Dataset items
^^^^^^^^

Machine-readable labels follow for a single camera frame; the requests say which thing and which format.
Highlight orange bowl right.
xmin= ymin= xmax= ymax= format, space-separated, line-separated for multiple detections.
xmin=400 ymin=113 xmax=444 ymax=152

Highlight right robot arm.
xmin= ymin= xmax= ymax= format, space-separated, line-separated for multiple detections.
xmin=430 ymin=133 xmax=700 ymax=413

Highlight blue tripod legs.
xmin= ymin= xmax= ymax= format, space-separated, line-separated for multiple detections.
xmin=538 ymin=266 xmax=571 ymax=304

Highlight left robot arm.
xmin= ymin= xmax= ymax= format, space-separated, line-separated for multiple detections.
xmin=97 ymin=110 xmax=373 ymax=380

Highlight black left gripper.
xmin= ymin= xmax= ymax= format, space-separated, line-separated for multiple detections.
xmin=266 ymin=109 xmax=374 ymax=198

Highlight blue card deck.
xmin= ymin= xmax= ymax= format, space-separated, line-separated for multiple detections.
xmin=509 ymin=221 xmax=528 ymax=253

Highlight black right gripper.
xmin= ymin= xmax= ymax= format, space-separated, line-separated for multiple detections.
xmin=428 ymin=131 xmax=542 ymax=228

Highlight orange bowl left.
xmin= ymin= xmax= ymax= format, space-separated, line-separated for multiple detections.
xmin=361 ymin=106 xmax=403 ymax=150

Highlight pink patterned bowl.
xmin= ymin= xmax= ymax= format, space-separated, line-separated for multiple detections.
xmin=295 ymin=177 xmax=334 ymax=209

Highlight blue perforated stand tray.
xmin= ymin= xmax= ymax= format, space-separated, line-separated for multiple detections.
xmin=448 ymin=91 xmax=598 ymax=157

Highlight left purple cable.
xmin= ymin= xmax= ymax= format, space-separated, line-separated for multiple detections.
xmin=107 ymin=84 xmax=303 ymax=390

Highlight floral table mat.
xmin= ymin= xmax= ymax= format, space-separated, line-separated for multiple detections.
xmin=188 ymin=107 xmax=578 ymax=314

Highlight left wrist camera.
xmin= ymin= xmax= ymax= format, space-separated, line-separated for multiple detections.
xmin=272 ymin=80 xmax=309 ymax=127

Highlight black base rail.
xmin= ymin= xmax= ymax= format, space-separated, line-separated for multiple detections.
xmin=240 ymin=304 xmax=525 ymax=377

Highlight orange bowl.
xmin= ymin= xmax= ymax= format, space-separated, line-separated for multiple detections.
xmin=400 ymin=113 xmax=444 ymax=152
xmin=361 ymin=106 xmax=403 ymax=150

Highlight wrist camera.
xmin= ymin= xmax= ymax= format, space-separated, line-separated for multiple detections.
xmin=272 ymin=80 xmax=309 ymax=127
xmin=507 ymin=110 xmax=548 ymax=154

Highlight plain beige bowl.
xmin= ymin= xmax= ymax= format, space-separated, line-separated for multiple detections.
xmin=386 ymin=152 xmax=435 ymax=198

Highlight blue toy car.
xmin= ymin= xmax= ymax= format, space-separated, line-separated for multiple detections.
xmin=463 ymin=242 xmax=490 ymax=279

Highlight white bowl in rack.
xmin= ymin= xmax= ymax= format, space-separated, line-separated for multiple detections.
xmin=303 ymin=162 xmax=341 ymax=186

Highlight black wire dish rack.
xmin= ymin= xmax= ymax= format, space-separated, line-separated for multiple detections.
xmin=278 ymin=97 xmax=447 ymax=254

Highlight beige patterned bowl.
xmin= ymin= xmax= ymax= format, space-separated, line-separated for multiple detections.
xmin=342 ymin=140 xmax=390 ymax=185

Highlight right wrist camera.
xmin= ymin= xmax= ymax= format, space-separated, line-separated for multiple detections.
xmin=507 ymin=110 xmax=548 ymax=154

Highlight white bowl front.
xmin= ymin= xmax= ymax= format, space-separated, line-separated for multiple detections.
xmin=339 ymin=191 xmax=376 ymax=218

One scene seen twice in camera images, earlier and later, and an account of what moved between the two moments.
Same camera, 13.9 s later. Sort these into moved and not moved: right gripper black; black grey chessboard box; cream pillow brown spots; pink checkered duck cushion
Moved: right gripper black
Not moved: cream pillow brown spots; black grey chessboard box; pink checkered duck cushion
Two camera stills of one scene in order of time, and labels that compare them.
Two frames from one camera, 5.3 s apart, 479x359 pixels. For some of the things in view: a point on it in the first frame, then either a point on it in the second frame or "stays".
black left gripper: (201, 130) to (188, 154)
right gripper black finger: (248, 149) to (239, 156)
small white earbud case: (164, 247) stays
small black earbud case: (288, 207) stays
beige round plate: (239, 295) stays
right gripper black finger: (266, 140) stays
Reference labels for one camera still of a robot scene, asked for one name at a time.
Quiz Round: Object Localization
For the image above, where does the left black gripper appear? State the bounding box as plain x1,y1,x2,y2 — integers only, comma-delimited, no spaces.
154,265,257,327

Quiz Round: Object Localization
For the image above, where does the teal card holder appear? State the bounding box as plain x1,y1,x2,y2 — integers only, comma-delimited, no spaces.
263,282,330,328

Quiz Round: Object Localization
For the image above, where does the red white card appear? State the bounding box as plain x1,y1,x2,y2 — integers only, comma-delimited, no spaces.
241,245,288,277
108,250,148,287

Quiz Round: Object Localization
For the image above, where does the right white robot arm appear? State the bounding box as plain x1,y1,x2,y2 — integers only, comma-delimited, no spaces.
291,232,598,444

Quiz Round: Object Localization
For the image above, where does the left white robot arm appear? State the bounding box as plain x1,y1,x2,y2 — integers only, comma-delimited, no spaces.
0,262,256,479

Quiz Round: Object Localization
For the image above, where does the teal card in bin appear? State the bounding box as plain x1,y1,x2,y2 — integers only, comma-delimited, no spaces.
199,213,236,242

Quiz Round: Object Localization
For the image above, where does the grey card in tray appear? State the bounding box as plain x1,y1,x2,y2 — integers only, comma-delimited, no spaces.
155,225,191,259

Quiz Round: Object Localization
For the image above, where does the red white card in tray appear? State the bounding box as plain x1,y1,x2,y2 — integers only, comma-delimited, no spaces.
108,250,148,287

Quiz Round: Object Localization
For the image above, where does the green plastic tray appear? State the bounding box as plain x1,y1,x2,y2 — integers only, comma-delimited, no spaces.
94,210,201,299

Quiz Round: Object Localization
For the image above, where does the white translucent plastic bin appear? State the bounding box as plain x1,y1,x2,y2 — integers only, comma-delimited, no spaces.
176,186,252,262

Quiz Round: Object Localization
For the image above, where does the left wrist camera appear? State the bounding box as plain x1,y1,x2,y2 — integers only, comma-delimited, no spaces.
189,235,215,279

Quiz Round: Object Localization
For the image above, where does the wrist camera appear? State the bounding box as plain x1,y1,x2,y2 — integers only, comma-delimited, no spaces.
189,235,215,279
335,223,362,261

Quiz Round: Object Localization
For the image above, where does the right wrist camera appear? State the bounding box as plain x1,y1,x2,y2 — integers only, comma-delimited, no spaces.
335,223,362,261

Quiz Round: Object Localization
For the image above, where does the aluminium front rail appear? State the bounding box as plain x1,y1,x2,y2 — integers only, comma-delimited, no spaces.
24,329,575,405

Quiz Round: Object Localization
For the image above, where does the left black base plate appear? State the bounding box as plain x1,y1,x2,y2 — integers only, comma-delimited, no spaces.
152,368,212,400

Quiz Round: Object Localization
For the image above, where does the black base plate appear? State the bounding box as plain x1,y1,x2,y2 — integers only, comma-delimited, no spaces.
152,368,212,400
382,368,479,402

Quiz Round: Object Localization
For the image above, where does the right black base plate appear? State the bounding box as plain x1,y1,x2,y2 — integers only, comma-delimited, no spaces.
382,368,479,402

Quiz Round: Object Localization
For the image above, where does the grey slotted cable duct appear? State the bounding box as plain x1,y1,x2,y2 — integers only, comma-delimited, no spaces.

^^^^^^^^

▶ _Assignment_: Restate the records from above exactly as they read.

▶ _Result of this task_:
Machine-readable labels follow for a single camera frame; the requests say which thing and which format.
Highlight orange bowl right.
xmin= ymin= xmax= ymax= format, space-separated, line-separated for multiple detections.
xmin=400 ymin=113 xmax=444 ymax=152

Highlight right robot arm.
xmin= ymin= xmax= ymax= format, space-separated, line-separated for multiple detections.
xmin=430 ymin=133 xmax=700 ymax=413

Highlight blue tripod legs.
xmin= ymin= xmax= ymax= format, space-separated, line-separated for multiple detections.
xmin=538 ymin=266 xmax=571 ymax=304

Highlight left robot arm.
xmin= ymin= xmax= ymax= format, space-separated, line-separated for multiple detections.
xmin=97 ymin=110 xmax=373 ymax=380

Highlight black left gripper.
xmin= ymin= xmax= ymax= format, space-separated, line-separated for multiple detections.
xmin=266 ymin=109 xmax=374 ymax=198

Highlight blue card deck.
xmin= ymin= xmax= ymax= format, space-separated, line-separated for multiple detections.
xmin=509 ymin=221 xmax=528 ymax=253

Highlight black right gripper.
xmin= ymin= xmax= ymax= format, space-separated, line-separated for multiple detections.
xmin=428 ymin=131 xmax=542 ymax=228

Highlight orange bowl left.
xmin= ymin= xmax= ymax= format, space-separated, line-separated for multiple detections.
xmin=361 ymin=106 xmax=403 ymax=150

Highlight pink patterned bowl.
xmin= ymin= xmax= ymax= format, space-separated, line-separated for multiple detections.
xmin=295 ymin=177 xmax=334 ymax=209

Highlight blue perforated stand tray.
xmin= ymin= xmax= ymax= format, space-separated, line-separated for multiple detections.
xmin=448 ymin=91 xmax=598 ymax=157

Highlight left purple cable.
xmin= ymin= xmax= ymax= format, space-separated, line-separated for multiple detections.
xmin=107 ymin=84 xmax=303 ymax=390

Highlight floral table mat.
xmin= ymin= xmax= ymax= format, space-separated, line-separated for multiple detections.
xmin=188 ymin=107 xmax=578 ymax=314

Highlight left wrist camera.
xmin= ymin= xmax= ymax= format, space-separated, line-separated for multiple detections.
xmin=272 ymin=80 xmax=309 ymax=127

Highlight black base rail.
xmin= ymin= xmax= ymax= format, space-separated, line-separated for multiple detections.
xmin=240 ymin=304 xmax=525 ymax=377

Highlight orange bowl.
xmin= ymin= xmax= ymax= format, space-separated, line-separated for multiple detections.
xmin=400 ymin=113 xmax=444 ymax=152
xmin=361 ymin=106 xmax=403 ymax=150

Highlight wrist camera.
xmin= ymin= xmax= ymax= format, space-separated, line-separated for multiple detections.
xmin=272 ymin=80 xmax=309 ymax=127
xmin=507 ymin=110 xmax=548 ymax=154

Highlight plain beige bowl.
xmin= ymin= xmax= ymax= format, space-separated, line-separated for multiple detections.
xmin=386 ymin=152 xmax=435 ymax=198

Highlight blue toy car.
xmin= ymin= xmax= ymax= format, space-separated, line-separated for multiple detections.
xmin=463 ymin=242 xmax=490 ymax=279

Highlight white bowl in rack.
xmin= ymin= xmax= ymax= format, space-separated, line-separated for multiple detections.
xmin=303 ymin=162 xmax=341 ymax=186

Highlight black wire dish rack.
xmin= ymin= xmax= ymax= format, space-separated, line-separated for multiple detections.
xmin=278 ymin=97 xmax=447 ymax=254

Highlight beige patterned bowl.
xmin= ymin= xmax= ymax= format, space-separated, line-separated for multiple detections.
xmin=342 ymin=140 xmax=390 ymax=185

Highlight right wrist camera.
xmin= ymin= xmax= ymax= format, space-separated, line-separated for multiple detections.
xmin=507 ymin=110 xmax=548 ymax=154

Highlight white bowl front.
xmin= ymin= xmax= ymax= format, space-separated, line-separated for multiple detections.
xmin=339 ymin=191 xmax=376 ymax=218

One scene seen twice in camera images, earlier and later, and an account of what moved between the two moments.
Same camera, 13.9 s later. Sort these into moved and not moved: right gripper black; black grey chessboard box; cream pillow brown spots; pink checkered duck cushion
Moved: right gripper black
Not moved: cream pillow brown spots; black grey chessboard box; pink checkered duck cushion
Two camera stills of one scene in order of time, and labels that compare them.
Two frames from one camera, 5.3 s apart, 479x359 pixels. For some of the things in view: a point on it in the first frame, then either a point on it in the second frame or "stays".
black left gripper: (201, 130) to (188, 154)
right gripper black finger: (248, 149) to (239, 156)
small white earbud case: (164, 247) stays
small black earbud case: (288, 207) stays
beige round plate: (239, 295) stays
right gripper black finger: (266, 140) stays
Reference labels for one camera still of a robot scene, asked for one name at a time.
Quiz Round: Object Localization
For the image above, where does the left black gripper appear? State the bounding box as plain x1,y1,x2,y2 — integers only, comma-delimited, no spaces.
154,265,257,327

Quiz Round: Object Localization
For the image above, where does the teal card holder appear? State the bounding box as plain x1,y1,x2,y2 — integers only, comma-delimited, no spaces.
263,282,330,328

Quiz Round: Object Localization
For the image above, where does the red white card appear? State the bounding box as plain x1,y1,x2,y2 — integers only, comma-delimited, no spaces.
241,245,288,277
108,250,148,287

Quiz Round: Object Localization
For the image above, where does the right white robot arm appear? State the bounding box as plain x1,y1,x2,y2 — integers only, comma-delimited, no spaces.
291,232,598,444

Quiz Round: Object Localization
For the image above, where does the left white robot arm appear? State the bounding box as plain x1,y1,x2,y2 — integers only, comma-delimited, no spaces.
0,262,256,479

Quiz Round: Object Localization
For the image above, where does the teal card in bin appear? State the bounding box as plain x1,y1,x2,y2 — integers only, comma-delimited, no spaces.
199,213,236,242

Quiz Round: Object Localization
For the image above, where does the grey card in tray appear? State the bounding box as plain x1,y1,x2,y2 — integers only, comma-delimited, no spaces.
155,225,191,259

Quiz Round: Object Localization
For the image above, where does the red white card in tray appear? State the bounding box as plain x1,y1,x2,y2 — integers only, comma-delimited, no spaces.
108,250,148,287

Quiz Round: Object Localization
For the image above, where does the green plastic tray appear? State the bounding box as plain x1,y1,x2,y2 — integers only, comma-delimited, no spaces.
94,210,201,299

Quiz Round: Object Localization
For the image above, where does the white translucent plastic bin appear? State the bounding box as plain x1,y1,x2,y2 — integers only, comma-delimited, no spaces.
176,186,252,262

Quiz Round: Object Localization
For the image above, where does the left wrist camera appear? State the bounding box as plain x1,y1,x2,y2 — integers only, comma-delimited, no spaces.
189,235,215,279

Quiz Round: Object Localization
For the image above, where does the wrist camera appear? State the bounding box as plain x1,y1,x2,y2 — integers only, comma-delimited, no spaces.
189,235,215,279
335,223,362,261

Quiz Round: Object Localization
For the image above, where does the right wrist camera appear? State the bounding box as plain x1,y1,x2,y2 — integers only, comma-delimited, no spaces.
335,223,362,261

Quiz Round: Object Localization
For the image above, where does the aluminium front rail appear? State the bounding box as plain x1,y1,x2,y2 — integers only, comma-delimited, no spaces.
24,329,575,405

Quiz Round: Object Localization
For the image above, where does the left black base plate appear? State the bounding box as plain x1,y1,x2,y2 — integers only, comma-delimited, no spaces.
152,368,212,400

Quiz Round: Object Localization
For the image above, where does the black base plate appear? State the bounding box as plain x1,y1,x2,y2 — integers only, comma-delimited, no spaces.
152,368,212,400
382,368,479,402

Quiz Round: Object Localization
For the image above, where does the right black base plate appear? State the bounding box as plain x1,y1,x2,y2 — integers only, comma-delimited, no spaces.
382,368,479,402

Quiz Round: Object Localization
For the image above, where does the grey slotted cable duct appear? State the bounding box as plain x1,y1,x2,y2 — integers only, comma-delimited, no spaces.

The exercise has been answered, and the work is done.